**Aim of the exercise**
Please return each entry exactly as it appears, but not the pictures.

**Task inputs**

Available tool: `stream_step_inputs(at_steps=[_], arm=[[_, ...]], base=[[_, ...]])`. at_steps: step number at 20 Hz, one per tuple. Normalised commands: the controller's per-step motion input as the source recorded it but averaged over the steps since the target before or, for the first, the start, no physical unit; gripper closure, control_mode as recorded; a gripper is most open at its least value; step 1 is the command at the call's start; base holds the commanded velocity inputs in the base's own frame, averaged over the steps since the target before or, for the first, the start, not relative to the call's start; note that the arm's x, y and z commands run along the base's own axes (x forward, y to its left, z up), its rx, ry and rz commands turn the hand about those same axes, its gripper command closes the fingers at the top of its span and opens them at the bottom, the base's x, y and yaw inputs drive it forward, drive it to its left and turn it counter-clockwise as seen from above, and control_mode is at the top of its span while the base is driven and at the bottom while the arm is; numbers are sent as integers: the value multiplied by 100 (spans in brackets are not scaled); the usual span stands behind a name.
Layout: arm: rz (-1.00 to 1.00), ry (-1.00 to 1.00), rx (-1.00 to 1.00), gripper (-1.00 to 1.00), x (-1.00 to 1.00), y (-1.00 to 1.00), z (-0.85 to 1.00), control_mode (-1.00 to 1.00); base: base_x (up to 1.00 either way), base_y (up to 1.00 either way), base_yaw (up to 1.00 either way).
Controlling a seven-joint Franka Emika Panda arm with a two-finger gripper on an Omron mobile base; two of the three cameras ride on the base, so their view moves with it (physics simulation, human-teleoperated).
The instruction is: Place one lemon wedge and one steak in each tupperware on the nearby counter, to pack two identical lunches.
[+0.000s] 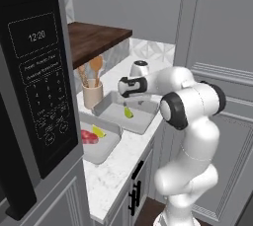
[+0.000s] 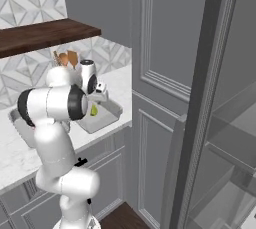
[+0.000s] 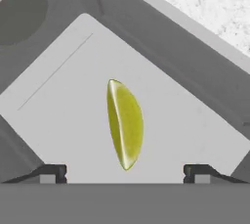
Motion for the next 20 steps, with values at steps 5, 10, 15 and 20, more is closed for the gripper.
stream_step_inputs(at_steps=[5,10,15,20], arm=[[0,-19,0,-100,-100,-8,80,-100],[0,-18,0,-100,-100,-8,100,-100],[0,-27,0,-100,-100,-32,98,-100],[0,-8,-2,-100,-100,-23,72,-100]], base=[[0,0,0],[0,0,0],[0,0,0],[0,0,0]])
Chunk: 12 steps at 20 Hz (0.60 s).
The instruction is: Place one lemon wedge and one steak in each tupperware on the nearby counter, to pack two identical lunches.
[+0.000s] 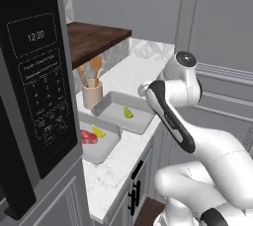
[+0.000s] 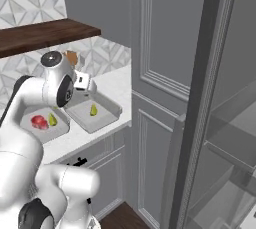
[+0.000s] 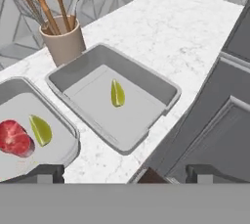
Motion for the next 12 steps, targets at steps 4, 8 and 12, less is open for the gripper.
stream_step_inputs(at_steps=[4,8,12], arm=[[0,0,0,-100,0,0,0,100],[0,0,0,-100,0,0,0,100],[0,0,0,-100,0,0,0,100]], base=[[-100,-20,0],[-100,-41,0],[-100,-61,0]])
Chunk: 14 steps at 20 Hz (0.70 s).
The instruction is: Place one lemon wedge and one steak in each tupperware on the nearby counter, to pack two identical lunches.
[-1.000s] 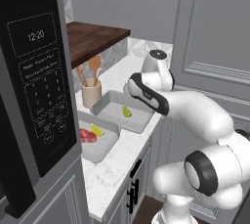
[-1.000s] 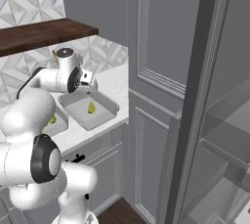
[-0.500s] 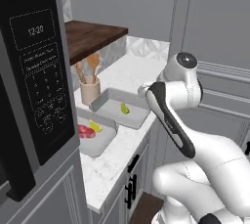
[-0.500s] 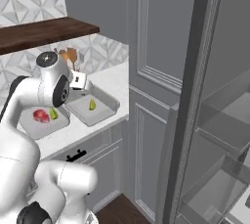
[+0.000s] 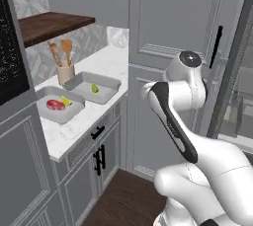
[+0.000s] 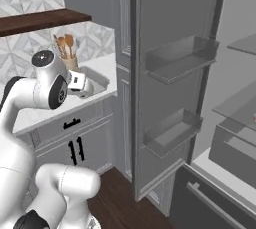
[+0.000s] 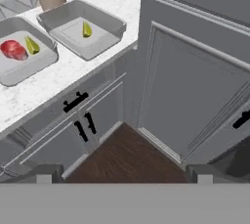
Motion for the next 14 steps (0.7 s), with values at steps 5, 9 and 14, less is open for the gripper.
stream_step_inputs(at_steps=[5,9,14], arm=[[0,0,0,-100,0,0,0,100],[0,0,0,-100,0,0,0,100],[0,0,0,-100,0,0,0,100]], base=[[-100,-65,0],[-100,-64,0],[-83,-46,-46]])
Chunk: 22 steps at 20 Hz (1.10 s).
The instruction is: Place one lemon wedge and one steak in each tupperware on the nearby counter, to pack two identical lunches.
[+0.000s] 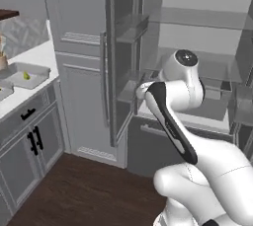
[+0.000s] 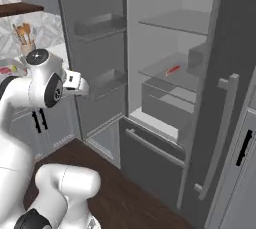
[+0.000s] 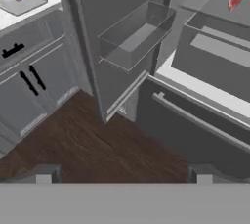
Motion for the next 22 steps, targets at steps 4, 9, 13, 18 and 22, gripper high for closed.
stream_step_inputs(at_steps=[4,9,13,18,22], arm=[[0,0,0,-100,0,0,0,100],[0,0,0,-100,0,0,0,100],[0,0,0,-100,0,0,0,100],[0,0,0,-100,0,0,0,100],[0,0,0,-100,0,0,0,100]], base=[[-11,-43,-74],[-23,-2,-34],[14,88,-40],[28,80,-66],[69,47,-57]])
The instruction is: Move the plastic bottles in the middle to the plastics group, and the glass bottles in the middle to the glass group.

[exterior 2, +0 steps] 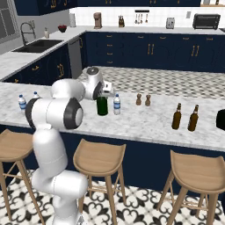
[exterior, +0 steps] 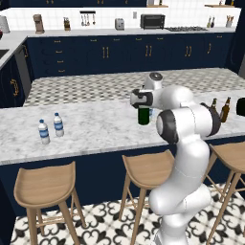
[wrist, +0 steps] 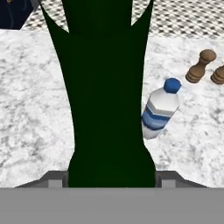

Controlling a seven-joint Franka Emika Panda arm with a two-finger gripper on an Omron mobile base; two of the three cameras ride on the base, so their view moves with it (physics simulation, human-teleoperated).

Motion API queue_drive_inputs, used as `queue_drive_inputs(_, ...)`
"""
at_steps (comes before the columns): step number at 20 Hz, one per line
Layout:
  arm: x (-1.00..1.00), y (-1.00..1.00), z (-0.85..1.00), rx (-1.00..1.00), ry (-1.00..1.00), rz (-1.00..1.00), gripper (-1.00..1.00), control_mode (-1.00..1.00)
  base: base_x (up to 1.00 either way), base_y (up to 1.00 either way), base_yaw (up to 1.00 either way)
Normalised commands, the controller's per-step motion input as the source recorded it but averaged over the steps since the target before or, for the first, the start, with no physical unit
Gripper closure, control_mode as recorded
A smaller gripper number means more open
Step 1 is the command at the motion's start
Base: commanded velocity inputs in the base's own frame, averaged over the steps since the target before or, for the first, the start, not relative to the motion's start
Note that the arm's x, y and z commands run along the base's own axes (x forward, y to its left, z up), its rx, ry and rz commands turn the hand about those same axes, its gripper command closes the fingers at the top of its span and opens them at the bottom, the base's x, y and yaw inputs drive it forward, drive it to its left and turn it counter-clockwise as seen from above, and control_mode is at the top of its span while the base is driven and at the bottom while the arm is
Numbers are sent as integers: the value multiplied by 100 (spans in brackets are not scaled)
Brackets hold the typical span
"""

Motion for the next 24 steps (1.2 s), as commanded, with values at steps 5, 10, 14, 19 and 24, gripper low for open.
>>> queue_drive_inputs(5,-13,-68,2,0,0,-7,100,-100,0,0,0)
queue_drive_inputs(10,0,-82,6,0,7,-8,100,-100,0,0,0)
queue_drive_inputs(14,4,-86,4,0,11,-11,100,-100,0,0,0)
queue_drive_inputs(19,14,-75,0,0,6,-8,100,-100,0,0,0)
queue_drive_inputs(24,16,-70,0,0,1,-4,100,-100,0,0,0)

**Result**
Available tool: `stream_step_inputs(at_steps=[_], arm=[[_, ...]], base=[[_, ...]])`. at_steps: step number at 20 Hz, one per tuple. Normalised commands: the controller's per-step motion input as the source recorded it but averaged over the steps since the target before or, for the first, the start, no physical unit; gripper closure, control_mode as recorded; a gripper is most open at its least value; step 1 is the command at the call's start; base holds the commanded velocity inputs in the base's own frame, averaged over the steps since the target before or, for the first, the start, not relative to the call's start; note that the arm's x, y and z commands run along the base's own axes (x forward, y to its left, z up), its rx, ry and rz commands turn the hand about those same axes, its gripper command closes the fingers at the top of its span and opens them at the bottom, the base's x, y and yaw inputs drive it forward, drive it to its left and turn it counter-clockwise as seen from above, and control_mode is at the top of its span while the base is driven and at the bottom while the arm is; numbers are sent as integers: the value multiplied by 100 (spans in brackets are not scaled); the usual span stands behind a name.
Layout: arm: rz (-1.00 to 1.00), ry (-1.00 to 1.00), rx (-1.00 to 1.00), gripper (-1.00 to 1.00), x (-1.00 to 1.00), y (-1.00 to 1.00), z (-0.85 to 1.00), control_mode (-1.00 to 1.00); base: base_x (up to 1.00 either way), base_y (up to 1.00 either way), base_yaw (up to 1.00 either way).
Controlling a seven-joint Franka Emika Panda arm with a two-finger gripper on an Omron mobile base; two of the three cameras ride on the base, so their view moves with it (physics simulation, human-teleoperated).
The instruction is: Place one lemon wedge and one steak in each tupperware on the nearby counter, to pack two identical lunches.
[+0.000s] 
[+0.000s] 
[+0.000s] 
Motion for the next 20 steps, with values at steps 5, 10, 15 and 20, more is closed for the gripper.
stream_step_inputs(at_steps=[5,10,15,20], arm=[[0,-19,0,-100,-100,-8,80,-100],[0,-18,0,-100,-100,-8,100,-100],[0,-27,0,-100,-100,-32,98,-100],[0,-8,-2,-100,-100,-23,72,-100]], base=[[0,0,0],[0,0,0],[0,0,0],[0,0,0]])
Chunk: 12 steps at 20 Hz (0.60 s).
The instruction is: Place one lemon wedge and one steak in each tupperware on the nearby counter, to pack two identical lunches.
[+0.000s] 
[+0.000s] 
[+0.000s] 
Motion for the next 12 steps, targets at steps 4, 8 and 12, less is open for the gripper.
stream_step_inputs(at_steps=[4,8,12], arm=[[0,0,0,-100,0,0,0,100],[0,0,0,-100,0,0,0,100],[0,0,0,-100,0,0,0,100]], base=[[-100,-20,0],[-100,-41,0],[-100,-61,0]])
Chunk: 14 steps at 20 Hz (0.70 s).
The instruction is: Place one lemon wedge and one steak in each tupperware on the nearby counter, to pack two identical lunches.
[-1.000s] 
[-1.000s] 
[-0.500s] 
[-0.500s] 
[+0.000s] 
[+0.000s] 
[+0.000s] 
Motion for the next 14 steps (0.7 s), with values at steps 5, 9 and 14, less is open for the gripper.
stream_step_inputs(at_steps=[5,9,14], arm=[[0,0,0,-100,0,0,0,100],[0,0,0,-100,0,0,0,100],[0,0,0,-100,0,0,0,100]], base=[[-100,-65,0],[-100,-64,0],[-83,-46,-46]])
Chunk: 22 steps at 20 Hz (1.10 s).
The instruction is: Place one lemon wedge and one steak in each tupperware on the nearby counter, to pack two identical lunches.
[+0.000s] 
[+0.000s] 
[+0.000s] 
Motion for the next 22 steps, targets at steps 4, 9, 13, 18 and 22, gripper high for closed.
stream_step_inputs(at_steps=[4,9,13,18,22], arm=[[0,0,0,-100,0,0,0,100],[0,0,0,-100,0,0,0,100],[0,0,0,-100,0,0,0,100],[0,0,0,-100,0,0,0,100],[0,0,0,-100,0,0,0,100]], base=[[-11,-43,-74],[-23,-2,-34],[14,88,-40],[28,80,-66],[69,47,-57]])
The instruction is: Move the plastic bottles in the middle to the plastics group, and the glass bottles in the middle to the glass group.

[exterior 2, +0 steps] 
[exterior, +0 steps] 
[wrist, +0 steps] 

Controlling a seven-joint Franka Emika Panda arm with a two-finger gripper on an Omron mobile base; two of the three cameras ride on the base, so their view moves with it (physics simulation, human-teleoperated).

Motion API queue_drive_inputs, used as `queue_drive_inputs(_, ...)`
"""
at_steps (comes before the columns): step number at 20 Hz, one per line
Layout:
  arm: x (-1.00..1.00), y (-1.00..1.00), z (-0.85..1.00), rx (-1.00..1.00), ry (-1.00..1.00), rz (-1.00..1.00), gripper (-1.00..1.00), control_mode (-1.00..1.00)
  base: base_x (up to 1.00 either way), base_y (up to 1.00 either way), base_yaw (up to 1.00 either way)
Normalised commands, the controller's per-step motion input as the source recorded it but averaged over the steps since the target before or, for the first, the start, with no physical unit
Gripper closure, control_mode as recorded
A smaller gripper number means more open
Step 1 is the command at the motion's start
Base: commanded velocity inputs in the base's own frame, averaged over the steps since the target before or, for the first, the start, not relative to the motion's start
Note that the arm's x, y and z commands run along the base's own axes (x forward, y to its left, z up), its rx, ry and rz commands turn the hand about those same axes, its gripper command closes the fingers at the top of its span and opens them at the bottom, the base's x, y and yaw inputs drive it forward, drive it to its left and turn it counter-clockwise as seen from above, and control_mode is at the top of its span while the base is driven and at the bottom while the arm is
Numbers are sent as integers: the value multiplied by 100 (spans in brackets are not scaled)
Brackets hold the typical span
"""

Motion for the next 24 steps (1.2 s), as commanded, with values at steps 5, 10, 14, 19 and 24, gripper low for open.
>>> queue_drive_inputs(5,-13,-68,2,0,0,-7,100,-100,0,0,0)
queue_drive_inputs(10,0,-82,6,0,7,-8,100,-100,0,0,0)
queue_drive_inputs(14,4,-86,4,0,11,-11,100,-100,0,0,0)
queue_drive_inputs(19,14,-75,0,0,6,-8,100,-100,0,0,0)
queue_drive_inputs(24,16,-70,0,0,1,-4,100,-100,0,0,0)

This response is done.